Muhammad Yousaf
- Born: 1952 (age 72–73) Mumbai, India
- Sport country: Pakistan

= Muhammad Yousaf (snooker player) =

Pakistani snooker player (born 1952)

Muhammad Yousaf (محمد یوسف, born 1952), also spelled as Mohammed Yousuf, is a Pakistani snooker player. He is the winner of the 1994 IBSF World Snooker Championship, 2006 IBSF World Masters Championship, and 1998 ACBS Asian Snooker Championship.

==Biography==
Yousaf was born in Mumbai, India and later migrated to Lahore, Punjab, Pakistan. Currently, he is resident in Lahore and coaches young snooker players in one of the largest snooker clubs of Pakistan, Dolphin Snooker Club, situated in Chandni Chowk, Lahore, Pakistan.

==Career==
In 1994, at the IBSF World Snooker Championship at Johannesburg, he defeated Iceland’s Johannes R. Johanneson 11–9 to become the IBSF World Snooker Champion.
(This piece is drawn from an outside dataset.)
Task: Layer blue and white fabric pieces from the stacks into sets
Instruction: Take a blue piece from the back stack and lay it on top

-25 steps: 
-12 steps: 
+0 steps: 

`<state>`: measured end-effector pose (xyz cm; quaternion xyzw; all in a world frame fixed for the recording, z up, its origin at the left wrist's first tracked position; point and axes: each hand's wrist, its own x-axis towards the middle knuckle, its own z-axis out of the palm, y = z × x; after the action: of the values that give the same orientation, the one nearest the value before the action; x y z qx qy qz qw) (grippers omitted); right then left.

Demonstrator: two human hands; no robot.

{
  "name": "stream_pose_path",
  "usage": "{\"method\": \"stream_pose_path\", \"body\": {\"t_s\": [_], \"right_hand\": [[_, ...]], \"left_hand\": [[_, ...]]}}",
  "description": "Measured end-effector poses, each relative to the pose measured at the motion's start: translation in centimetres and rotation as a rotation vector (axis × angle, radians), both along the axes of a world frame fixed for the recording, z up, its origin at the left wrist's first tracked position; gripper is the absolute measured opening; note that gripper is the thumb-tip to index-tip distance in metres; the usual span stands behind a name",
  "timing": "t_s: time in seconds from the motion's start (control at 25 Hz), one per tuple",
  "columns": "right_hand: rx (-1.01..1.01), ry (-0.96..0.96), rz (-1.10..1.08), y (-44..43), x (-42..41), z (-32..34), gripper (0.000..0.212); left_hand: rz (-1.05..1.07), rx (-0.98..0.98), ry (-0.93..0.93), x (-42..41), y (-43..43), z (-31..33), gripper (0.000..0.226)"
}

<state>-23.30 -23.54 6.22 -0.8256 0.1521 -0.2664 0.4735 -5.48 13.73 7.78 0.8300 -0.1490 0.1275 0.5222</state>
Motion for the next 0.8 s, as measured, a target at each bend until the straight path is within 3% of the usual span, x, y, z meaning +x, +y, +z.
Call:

In 2006, he beat Glen Wilkinson of Australia in Amman 5–4 to win the IBSF World Masters Championship in Jordan. He also competed at the 2006 Asian Games in Doha, Qatar.

==Achievements==
- 2006 IBSF World Masters Champion
- 2002 Asian Champion
- 2000 IBSF World Championship Quarter Final
- 1998 ACBS Asian Snooker Champion
- 1994 IBSF World Snooker Champion
- 1996 Asian champion

==Awards==
- Pride of Performance Award by the Government of Pakistan in 1994.